Work item ->
Using the listing that follows, return every line with the word "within".

Data to process ->
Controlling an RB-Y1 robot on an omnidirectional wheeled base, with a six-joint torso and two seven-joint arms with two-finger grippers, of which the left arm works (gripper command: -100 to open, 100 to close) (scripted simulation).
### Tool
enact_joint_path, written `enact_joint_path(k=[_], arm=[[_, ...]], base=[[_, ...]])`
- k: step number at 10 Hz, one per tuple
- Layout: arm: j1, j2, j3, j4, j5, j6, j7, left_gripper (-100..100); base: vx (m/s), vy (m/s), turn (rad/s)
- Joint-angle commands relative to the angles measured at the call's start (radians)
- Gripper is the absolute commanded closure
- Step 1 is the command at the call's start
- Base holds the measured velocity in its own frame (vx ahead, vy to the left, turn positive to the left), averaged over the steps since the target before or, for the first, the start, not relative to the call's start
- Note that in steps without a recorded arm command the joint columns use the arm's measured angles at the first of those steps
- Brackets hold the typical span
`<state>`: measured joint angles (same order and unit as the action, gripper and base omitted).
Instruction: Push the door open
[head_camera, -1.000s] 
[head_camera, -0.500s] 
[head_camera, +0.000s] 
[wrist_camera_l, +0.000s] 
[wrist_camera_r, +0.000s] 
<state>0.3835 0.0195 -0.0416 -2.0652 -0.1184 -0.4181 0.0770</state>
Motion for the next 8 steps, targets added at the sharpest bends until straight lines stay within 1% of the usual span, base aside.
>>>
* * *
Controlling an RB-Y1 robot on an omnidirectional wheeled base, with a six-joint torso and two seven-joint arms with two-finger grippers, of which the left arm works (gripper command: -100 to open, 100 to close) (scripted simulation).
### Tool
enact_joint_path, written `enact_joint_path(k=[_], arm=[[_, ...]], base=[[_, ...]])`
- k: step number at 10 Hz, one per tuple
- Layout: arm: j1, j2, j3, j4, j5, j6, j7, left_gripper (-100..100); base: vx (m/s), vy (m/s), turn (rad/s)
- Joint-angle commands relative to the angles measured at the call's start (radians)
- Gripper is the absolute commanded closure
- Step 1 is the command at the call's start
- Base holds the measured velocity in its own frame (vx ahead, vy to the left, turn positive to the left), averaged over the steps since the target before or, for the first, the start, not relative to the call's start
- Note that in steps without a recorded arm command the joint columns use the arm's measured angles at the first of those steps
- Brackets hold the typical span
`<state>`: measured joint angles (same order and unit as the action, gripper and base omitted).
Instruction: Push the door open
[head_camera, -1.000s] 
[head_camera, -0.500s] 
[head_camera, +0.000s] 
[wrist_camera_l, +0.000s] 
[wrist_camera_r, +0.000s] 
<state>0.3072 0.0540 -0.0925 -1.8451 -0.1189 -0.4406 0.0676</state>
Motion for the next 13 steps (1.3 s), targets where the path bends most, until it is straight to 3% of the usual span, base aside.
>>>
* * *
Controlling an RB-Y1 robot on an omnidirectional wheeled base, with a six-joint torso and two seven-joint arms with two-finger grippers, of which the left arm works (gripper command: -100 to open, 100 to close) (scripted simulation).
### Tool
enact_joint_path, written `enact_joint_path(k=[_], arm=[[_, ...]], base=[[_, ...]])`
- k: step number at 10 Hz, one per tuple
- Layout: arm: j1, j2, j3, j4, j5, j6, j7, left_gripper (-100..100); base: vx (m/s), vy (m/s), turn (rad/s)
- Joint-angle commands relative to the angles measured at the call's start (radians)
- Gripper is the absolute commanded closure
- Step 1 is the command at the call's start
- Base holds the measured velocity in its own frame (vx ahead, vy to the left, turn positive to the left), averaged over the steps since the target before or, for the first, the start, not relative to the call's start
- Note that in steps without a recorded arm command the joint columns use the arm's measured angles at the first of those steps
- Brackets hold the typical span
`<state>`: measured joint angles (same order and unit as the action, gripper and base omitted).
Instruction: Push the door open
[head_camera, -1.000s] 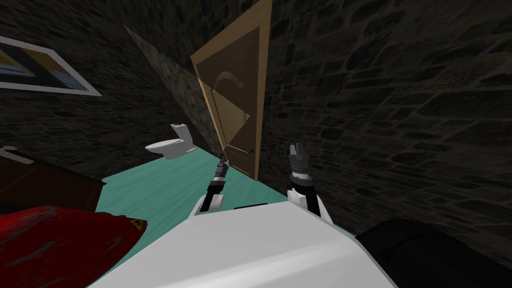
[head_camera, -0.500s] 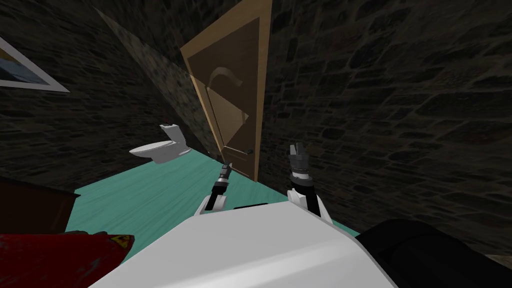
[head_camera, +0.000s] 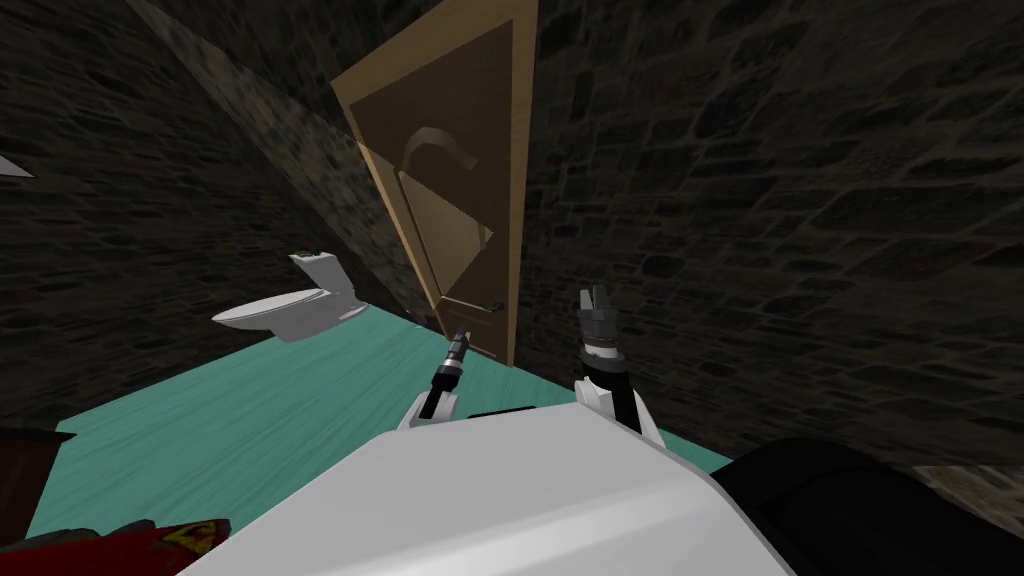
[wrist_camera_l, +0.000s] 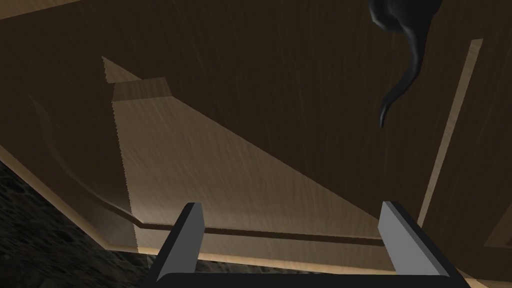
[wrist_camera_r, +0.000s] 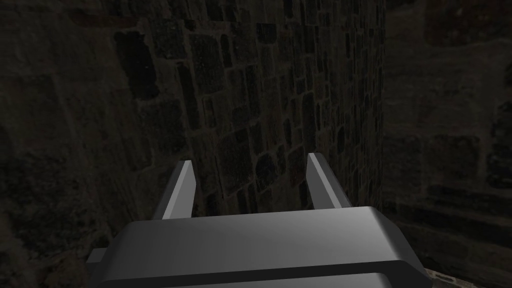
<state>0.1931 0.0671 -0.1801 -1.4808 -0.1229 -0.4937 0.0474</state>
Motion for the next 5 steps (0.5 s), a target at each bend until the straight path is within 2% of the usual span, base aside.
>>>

Answer for this exercise ->
Motion for the next 8 steps, targets added at the sharpest bends until straight lines stay within 1% of the usual span, base aside.
Motion for the next 5 steps (0.5 s), a target at each bend until the straight path is within 2% of the usual span, base aside.

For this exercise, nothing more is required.